WHAT THIS TASK INVOLVES ::
Scan the listing for "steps" and copy out each line that has it.

________________________

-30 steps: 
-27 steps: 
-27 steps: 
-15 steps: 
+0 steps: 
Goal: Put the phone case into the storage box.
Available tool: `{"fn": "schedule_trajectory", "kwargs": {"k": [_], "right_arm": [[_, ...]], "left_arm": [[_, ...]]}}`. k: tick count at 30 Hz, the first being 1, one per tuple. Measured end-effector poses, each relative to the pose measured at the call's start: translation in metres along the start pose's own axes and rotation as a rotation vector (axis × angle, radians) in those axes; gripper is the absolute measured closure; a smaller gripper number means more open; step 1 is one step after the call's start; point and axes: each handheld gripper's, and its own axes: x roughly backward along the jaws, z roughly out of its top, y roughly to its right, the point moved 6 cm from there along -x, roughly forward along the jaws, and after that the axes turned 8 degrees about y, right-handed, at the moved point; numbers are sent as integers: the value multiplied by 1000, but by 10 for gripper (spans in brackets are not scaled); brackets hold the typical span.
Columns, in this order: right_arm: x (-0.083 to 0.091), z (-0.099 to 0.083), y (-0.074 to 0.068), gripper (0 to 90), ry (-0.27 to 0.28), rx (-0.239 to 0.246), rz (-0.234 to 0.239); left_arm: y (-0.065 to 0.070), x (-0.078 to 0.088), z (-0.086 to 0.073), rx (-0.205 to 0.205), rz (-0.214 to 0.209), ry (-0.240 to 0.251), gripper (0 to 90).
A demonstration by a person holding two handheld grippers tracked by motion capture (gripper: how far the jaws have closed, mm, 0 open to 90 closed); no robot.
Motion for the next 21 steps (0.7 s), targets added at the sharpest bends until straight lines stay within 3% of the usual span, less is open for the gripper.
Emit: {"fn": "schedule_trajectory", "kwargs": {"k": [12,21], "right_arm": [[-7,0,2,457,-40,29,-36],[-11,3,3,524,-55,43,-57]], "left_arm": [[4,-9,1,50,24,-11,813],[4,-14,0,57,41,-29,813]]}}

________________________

RESULT ::
-30 steps: 
-27 steps: 
-27 steps: 
-15 steps: 
+0 steps: 
Motion for the next 21 steps (0.7 s), targets added at the sharpest bends until straight lines stay within 3% of the usual span, less is open for the gripper.

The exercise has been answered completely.